Problem to work on
Each line of the data below either holds "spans" or does not. Report how many do, and only that.

START Data to use

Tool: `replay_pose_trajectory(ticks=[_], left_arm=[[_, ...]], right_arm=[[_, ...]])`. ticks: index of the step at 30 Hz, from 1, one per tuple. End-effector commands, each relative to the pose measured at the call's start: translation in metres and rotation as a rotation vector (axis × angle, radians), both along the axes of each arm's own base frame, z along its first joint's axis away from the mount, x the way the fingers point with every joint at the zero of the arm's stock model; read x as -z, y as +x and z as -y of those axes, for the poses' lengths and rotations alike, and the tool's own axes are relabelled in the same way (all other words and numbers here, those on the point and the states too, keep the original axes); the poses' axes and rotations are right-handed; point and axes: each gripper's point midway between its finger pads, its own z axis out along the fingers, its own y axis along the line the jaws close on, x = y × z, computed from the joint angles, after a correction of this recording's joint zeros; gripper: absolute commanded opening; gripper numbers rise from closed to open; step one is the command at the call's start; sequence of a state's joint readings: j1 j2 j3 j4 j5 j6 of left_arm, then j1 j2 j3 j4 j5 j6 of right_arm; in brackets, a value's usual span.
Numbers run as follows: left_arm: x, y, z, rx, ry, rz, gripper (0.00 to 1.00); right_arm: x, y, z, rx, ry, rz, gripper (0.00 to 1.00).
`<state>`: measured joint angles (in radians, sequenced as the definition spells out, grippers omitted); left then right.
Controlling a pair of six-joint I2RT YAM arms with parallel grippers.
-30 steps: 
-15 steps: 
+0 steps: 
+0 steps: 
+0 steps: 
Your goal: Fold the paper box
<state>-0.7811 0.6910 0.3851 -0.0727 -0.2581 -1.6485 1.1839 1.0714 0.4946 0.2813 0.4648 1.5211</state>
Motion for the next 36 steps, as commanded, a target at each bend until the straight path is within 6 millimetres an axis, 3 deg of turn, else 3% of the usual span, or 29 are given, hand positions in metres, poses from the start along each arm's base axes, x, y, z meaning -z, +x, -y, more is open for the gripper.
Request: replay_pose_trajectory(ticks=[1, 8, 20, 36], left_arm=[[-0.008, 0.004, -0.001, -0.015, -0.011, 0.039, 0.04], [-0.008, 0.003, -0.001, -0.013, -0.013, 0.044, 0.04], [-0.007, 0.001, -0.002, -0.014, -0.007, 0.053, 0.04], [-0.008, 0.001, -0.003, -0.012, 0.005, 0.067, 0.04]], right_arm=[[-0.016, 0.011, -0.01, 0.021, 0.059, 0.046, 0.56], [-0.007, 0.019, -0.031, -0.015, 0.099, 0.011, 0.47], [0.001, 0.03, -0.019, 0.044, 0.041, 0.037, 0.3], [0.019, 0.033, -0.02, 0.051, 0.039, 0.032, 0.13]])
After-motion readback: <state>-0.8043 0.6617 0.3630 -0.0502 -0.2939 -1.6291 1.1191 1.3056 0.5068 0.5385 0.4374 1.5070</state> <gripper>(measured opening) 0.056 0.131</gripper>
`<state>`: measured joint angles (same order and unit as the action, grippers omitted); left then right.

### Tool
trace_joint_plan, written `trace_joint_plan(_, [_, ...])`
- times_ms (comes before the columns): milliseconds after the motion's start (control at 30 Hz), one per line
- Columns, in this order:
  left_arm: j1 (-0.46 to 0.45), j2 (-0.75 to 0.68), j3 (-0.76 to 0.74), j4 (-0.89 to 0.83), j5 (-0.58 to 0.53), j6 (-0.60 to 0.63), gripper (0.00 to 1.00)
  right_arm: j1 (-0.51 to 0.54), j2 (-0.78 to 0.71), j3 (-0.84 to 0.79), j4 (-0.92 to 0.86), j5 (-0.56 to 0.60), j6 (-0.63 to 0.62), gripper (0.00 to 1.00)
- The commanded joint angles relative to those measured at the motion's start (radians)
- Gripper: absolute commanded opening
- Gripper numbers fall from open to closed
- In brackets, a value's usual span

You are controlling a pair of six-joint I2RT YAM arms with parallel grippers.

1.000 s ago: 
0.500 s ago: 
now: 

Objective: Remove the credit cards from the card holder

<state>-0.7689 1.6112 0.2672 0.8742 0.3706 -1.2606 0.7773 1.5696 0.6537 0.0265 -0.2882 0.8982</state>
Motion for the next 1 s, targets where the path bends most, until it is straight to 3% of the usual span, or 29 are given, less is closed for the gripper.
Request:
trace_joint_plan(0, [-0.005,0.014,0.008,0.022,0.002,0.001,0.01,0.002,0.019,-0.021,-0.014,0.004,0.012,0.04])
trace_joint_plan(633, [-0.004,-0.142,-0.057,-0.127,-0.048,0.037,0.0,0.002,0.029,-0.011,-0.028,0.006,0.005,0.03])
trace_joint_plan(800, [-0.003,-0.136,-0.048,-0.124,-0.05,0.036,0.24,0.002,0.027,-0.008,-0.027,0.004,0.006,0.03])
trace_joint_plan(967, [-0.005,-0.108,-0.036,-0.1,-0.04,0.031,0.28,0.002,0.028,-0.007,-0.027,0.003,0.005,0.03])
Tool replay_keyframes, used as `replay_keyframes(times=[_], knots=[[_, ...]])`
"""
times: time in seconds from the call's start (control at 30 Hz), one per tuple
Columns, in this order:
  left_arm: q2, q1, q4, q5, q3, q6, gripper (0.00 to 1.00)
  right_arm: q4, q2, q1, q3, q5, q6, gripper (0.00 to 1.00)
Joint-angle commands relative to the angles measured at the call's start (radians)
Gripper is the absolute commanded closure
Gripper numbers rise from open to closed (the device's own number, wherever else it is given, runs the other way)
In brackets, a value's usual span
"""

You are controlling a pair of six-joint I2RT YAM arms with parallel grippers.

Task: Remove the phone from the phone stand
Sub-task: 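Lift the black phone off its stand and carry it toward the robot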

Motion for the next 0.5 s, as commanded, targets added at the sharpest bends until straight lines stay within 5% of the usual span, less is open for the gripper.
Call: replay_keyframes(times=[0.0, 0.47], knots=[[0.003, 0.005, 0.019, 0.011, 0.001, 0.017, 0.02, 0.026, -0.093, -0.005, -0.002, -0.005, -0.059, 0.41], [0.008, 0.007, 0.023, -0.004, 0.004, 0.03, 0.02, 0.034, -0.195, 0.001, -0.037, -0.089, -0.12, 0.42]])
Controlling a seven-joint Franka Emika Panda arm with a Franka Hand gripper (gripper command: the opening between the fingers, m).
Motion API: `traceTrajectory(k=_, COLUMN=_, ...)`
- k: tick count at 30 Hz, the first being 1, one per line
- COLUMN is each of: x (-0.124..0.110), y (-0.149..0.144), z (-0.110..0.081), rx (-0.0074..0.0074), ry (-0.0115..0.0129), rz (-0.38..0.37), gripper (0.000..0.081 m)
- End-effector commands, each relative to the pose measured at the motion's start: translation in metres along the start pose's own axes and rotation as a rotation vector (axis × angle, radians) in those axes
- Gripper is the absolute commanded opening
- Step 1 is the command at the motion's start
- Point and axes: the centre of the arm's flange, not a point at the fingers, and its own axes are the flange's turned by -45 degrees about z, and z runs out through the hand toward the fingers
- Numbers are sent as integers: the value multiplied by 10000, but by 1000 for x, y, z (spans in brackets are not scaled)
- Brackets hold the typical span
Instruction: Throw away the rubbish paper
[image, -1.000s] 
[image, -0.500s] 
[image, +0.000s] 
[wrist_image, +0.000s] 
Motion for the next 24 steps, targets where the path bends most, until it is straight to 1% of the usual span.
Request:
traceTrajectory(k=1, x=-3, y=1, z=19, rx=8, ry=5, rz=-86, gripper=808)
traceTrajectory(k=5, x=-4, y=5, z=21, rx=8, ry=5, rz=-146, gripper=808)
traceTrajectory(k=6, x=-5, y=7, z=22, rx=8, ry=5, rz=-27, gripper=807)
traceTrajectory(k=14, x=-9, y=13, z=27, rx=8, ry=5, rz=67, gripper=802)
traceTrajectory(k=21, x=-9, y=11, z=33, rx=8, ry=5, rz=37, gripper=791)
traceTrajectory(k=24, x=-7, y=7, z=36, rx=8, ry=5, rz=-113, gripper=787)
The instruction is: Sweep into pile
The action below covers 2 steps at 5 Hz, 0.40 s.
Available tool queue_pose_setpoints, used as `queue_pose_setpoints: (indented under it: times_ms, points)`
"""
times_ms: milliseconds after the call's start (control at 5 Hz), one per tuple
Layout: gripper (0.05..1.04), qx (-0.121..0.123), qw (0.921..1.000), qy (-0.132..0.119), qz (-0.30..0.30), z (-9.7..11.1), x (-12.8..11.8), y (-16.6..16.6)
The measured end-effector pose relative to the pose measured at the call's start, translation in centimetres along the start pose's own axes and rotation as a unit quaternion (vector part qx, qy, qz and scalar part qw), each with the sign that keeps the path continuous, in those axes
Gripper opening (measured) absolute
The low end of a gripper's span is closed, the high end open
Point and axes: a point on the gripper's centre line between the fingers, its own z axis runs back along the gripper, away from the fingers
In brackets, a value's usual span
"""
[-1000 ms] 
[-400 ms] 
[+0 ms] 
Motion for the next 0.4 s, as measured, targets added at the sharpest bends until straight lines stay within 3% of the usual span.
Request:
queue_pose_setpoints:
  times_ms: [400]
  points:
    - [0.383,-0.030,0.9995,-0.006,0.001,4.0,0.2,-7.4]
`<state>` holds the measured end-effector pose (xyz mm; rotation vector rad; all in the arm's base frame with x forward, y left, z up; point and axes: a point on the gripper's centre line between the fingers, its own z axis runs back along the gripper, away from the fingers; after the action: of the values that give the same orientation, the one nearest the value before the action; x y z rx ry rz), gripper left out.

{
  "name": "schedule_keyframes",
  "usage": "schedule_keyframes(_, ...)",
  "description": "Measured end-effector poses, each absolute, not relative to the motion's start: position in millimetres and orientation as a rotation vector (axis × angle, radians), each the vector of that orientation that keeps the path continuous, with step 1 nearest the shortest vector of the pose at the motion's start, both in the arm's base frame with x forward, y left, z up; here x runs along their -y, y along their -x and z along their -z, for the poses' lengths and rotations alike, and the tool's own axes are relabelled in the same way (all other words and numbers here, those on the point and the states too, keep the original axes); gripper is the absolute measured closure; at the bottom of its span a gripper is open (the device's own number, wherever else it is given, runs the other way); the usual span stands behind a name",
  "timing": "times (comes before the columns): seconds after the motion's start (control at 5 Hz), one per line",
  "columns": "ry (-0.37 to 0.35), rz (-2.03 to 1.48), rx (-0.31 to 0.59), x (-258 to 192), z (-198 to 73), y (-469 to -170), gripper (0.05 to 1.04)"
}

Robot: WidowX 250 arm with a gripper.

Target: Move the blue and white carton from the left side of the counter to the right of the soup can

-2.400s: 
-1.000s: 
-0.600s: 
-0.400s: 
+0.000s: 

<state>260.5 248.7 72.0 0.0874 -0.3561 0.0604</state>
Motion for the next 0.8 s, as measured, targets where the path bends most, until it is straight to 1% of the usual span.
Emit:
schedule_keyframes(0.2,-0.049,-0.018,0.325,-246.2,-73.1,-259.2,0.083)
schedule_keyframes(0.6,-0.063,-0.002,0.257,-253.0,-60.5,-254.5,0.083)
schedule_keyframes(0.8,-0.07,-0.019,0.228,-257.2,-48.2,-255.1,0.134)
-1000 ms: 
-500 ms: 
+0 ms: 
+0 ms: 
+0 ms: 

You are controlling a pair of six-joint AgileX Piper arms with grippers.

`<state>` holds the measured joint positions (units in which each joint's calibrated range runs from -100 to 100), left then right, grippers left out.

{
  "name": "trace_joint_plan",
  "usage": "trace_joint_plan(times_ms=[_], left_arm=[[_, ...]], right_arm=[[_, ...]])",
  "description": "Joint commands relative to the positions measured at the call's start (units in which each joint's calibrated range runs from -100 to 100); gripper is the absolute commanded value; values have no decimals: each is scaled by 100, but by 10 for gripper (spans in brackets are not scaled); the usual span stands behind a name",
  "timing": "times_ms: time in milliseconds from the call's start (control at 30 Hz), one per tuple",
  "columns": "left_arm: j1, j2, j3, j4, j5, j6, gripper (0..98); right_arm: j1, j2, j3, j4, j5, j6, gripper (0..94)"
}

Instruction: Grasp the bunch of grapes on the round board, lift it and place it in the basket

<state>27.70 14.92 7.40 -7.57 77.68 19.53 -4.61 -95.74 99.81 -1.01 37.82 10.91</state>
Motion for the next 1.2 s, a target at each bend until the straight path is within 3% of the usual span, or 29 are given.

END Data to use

Reply to the exercise
2